## BRIEF
Copy out every line holding the string "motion" from the records below.

## EXTRACTED DATA
┌────────
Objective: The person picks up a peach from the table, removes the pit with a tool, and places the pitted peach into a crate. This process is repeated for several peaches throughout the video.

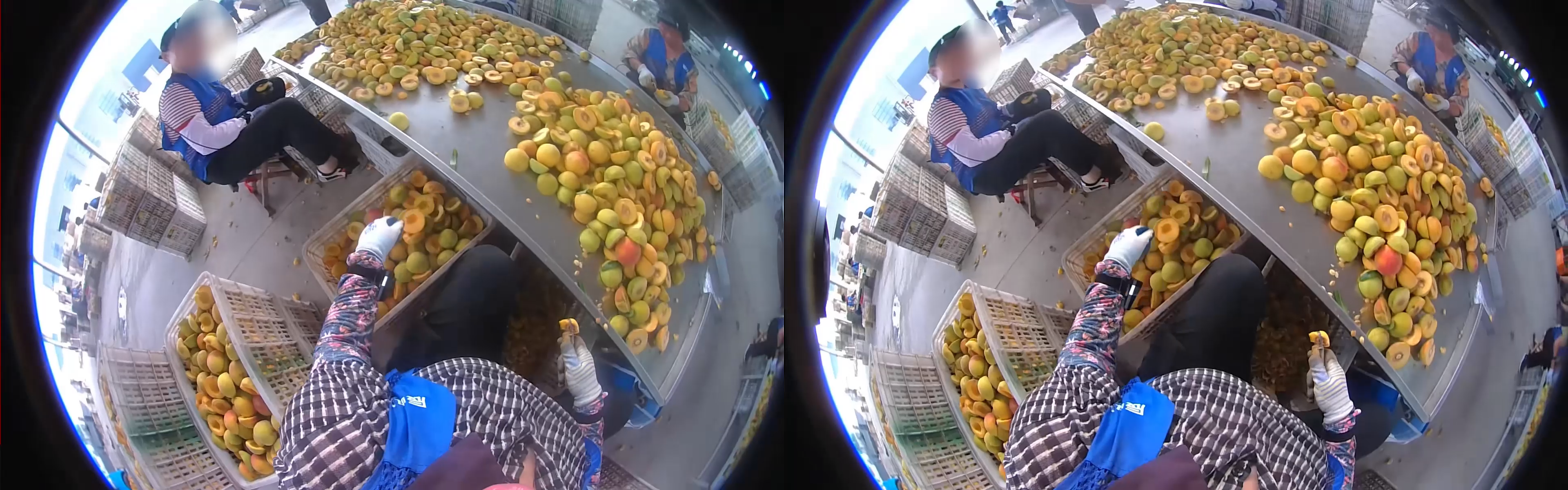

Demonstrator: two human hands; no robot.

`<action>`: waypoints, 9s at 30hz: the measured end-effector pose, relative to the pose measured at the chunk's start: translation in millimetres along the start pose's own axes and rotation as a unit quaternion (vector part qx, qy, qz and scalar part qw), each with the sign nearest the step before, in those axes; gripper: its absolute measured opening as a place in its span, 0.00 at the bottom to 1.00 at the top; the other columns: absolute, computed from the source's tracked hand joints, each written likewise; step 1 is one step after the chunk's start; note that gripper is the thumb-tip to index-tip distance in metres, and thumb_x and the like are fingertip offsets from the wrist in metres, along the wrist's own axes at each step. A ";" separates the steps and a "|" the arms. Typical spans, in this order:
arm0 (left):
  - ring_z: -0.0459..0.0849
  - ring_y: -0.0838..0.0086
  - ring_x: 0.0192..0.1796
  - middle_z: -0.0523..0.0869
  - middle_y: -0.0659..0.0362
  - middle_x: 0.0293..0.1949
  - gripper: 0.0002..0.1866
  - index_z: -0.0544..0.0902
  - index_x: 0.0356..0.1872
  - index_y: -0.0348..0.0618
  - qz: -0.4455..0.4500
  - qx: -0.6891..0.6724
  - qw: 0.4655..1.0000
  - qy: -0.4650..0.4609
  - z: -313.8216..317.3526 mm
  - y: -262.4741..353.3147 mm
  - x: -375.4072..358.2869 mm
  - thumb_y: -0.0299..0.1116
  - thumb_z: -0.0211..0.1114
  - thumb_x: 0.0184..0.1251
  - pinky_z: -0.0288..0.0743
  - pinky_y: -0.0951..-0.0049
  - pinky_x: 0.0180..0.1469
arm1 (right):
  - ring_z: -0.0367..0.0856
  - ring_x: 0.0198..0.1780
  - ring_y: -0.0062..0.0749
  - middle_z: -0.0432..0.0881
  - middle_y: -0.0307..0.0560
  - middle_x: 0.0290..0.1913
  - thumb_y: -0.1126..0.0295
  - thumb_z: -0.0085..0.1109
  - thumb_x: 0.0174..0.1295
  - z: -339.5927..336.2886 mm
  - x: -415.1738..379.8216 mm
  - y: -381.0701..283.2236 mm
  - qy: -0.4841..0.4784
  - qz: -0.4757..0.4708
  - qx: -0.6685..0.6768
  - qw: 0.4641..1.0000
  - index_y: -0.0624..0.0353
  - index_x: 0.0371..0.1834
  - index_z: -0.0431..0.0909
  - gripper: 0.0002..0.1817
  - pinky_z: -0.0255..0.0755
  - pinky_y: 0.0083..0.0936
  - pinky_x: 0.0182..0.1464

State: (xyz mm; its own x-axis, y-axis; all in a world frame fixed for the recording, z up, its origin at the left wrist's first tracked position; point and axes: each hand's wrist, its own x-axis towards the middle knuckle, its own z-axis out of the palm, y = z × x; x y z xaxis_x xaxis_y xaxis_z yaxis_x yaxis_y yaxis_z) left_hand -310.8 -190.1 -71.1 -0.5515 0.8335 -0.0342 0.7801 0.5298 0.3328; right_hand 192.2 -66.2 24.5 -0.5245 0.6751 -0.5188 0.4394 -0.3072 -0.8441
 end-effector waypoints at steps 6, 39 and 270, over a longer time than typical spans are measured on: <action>0.59 0.52 0.75 0.66 0.51 0.72 0.36 0.73 0.68 0.53 -0.024 0.032 0.999 0.028 65.7 51.2 57.0 0.56 0.65 0.58 0.46 0.45 0.76 | 0.64 0.12 0.17 0.67 0.34 0.16 0.45 0.51 0.71 3.8 12.4 14.3 0.012 0.029 -0.042 0.999 0.56 0.53 0.73 0.25 0.58 0.17 0.14; 0.77 0.52 0.62 0.79 0.48 0.61 0.24 0.82 0.54 0.45 -0.314 -0.012 0.949 0.026 39.9 -81.2 -36.8 0.49 0.64 0.61 0.72 0.58 0.63 | 0.64 0.12 0.16 0.67 0.32 0.17 0.48 0.52 0.72 -10.1 46.9 55.4 0.033 0.105 -0.079 0.991 0.54 0.59 0.72 0.24 0.60 0.16 0.14; 0.83 0.58 0.50 0.85 0.47 0.46 0.38 0.78 0.52 0.35 -0.129 -0.739 0.494 -0.440 78.8 333.4 -71.0 0.67 0.45 0.73 0.76 0.60 0.60 | 0.82 0.35 0.60 0.83 0.63 0.31 0.54 0.63 0.61 21.9 4.8 0.7 0.265 -0.217 -0.238 0.909 0.62 0.44 0.76 0.21 0.74 0.47 0.39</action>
State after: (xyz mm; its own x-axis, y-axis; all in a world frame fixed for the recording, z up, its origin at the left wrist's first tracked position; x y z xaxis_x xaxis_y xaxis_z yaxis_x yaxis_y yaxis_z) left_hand 11.7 -60.3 -31.9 0.2721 0.8584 -0.4349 -0.7079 0.4847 0.5138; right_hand 174.0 -77.9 18.5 -0.3537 0.9307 0.0931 0.6073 0.3042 -0.7340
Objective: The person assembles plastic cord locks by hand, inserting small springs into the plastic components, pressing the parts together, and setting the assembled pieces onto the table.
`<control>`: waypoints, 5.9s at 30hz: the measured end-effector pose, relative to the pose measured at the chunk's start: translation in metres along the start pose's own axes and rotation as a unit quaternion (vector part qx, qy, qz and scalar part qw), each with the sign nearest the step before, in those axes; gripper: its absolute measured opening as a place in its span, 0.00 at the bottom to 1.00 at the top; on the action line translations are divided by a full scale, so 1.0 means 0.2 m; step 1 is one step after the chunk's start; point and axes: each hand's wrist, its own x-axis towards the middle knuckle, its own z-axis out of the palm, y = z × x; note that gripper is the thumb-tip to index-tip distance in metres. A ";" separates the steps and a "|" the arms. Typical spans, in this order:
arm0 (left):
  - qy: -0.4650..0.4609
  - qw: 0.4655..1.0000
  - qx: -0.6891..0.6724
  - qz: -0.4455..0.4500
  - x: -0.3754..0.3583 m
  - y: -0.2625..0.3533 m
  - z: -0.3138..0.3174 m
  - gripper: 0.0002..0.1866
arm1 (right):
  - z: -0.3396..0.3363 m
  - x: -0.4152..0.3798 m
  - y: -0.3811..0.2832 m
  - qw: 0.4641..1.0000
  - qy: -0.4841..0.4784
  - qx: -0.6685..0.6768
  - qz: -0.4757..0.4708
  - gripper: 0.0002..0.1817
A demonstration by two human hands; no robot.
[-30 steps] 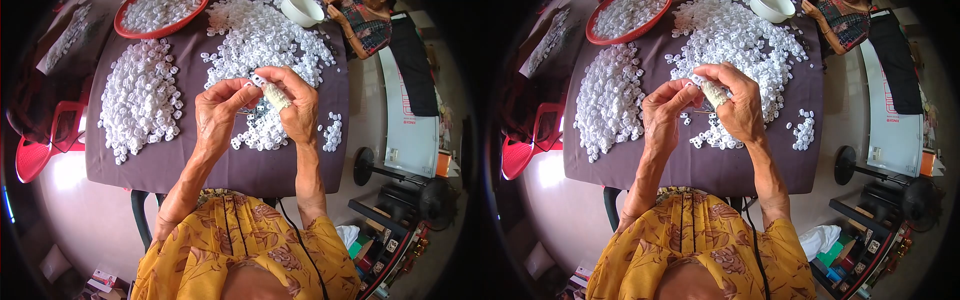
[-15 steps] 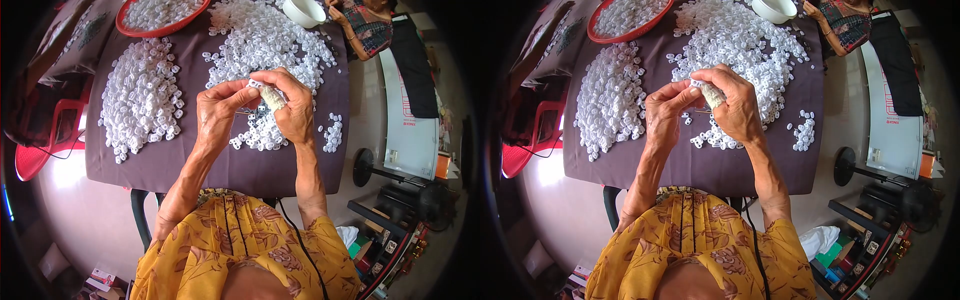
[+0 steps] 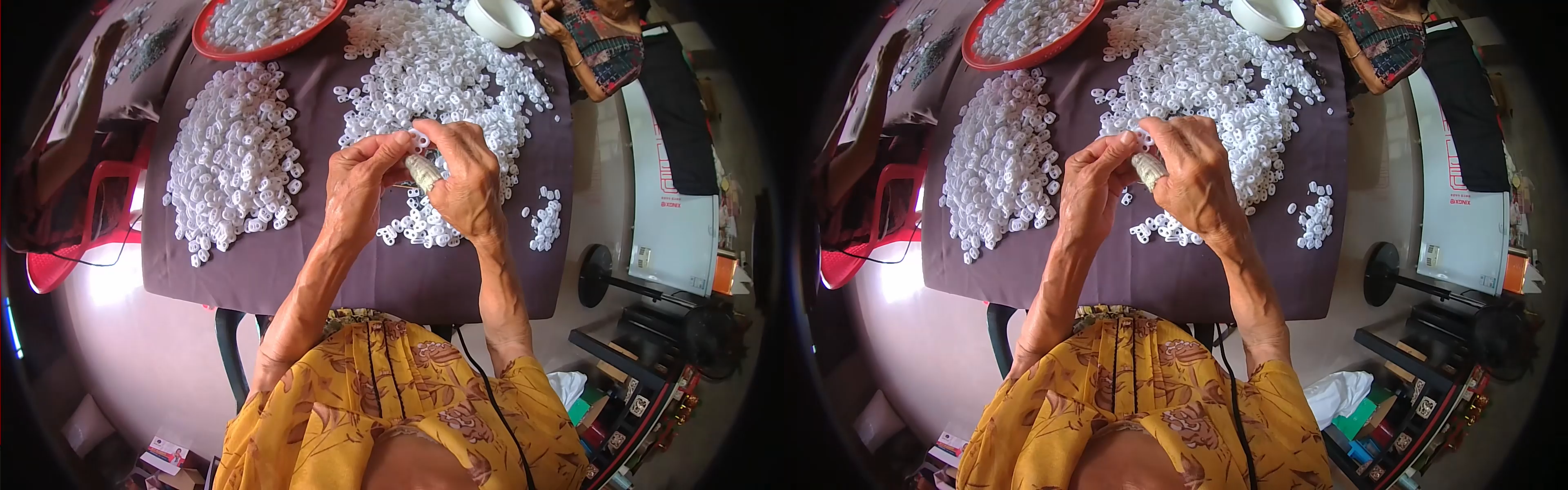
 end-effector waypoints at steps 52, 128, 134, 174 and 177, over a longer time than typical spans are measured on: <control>-0.060 0.997 0.027 -0.047 0.02 0.02 -0.05 0.09 | -0.03 -0.01 0.00 0.998 -0.058 -0.029 -0.025 0.17; -0.100 0.983 0.134 -0.080 0.12 -0.13 -0.19 0.10 | 0.12 -0.13 0.18 0.986 -0.132 -0.049 -0.088 0.09; -0.126 0.977 0.156 -0.074 0.11 -0.12 -0.18 0.10 | 0.14 -0.15 0.22 0.987 -0.124 -0.006 -0.104 0.07; 0.068 0.704 0.647 0.284 -0.07 0.00 -0.51 0.06 | 0.35 -0.25 0.24 0.980 -0.198 -0.005 0.034 0.07; 0.015 0.697 0.666 0.265 -0.01 -0.18 -0.43 0.07 | 0.41 -0.23 0.26 0.981 -0.193 0.000 -0.027 0.02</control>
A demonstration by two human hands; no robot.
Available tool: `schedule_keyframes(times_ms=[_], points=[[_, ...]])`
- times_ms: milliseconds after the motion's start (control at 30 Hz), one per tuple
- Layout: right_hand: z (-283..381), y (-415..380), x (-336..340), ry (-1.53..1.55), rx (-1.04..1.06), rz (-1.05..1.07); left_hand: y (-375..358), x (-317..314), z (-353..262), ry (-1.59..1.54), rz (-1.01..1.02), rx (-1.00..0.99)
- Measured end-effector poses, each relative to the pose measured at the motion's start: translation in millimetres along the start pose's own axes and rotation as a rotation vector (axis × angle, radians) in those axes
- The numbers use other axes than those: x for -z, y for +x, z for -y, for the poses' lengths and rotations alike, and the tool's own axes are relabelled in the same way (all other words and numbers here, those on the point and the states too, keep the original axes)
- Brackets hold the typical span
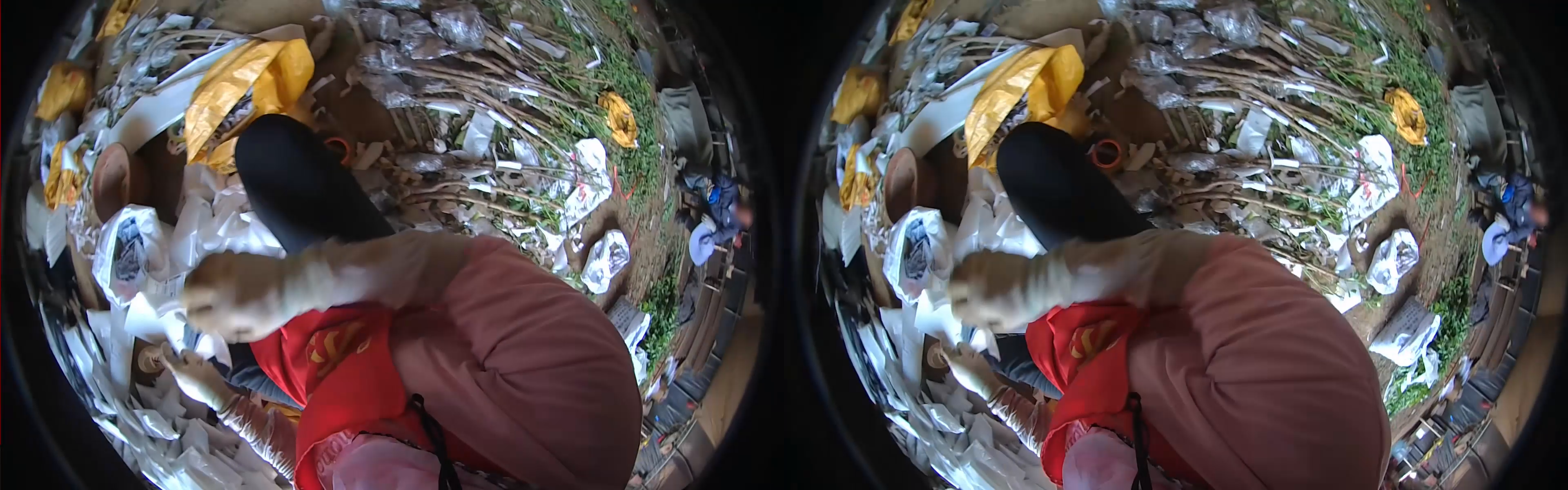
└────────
## OUTPUT BELOW
- times_ms: milliseconds after the motion's start (control at 30 Hz), one per tuple
- Measured end-effector poses, each relative to the pose measured at the motion's start: translation in millimetres along the start pose's own axes and rotation as a rotation vector (axis × angle, radians) in those axes

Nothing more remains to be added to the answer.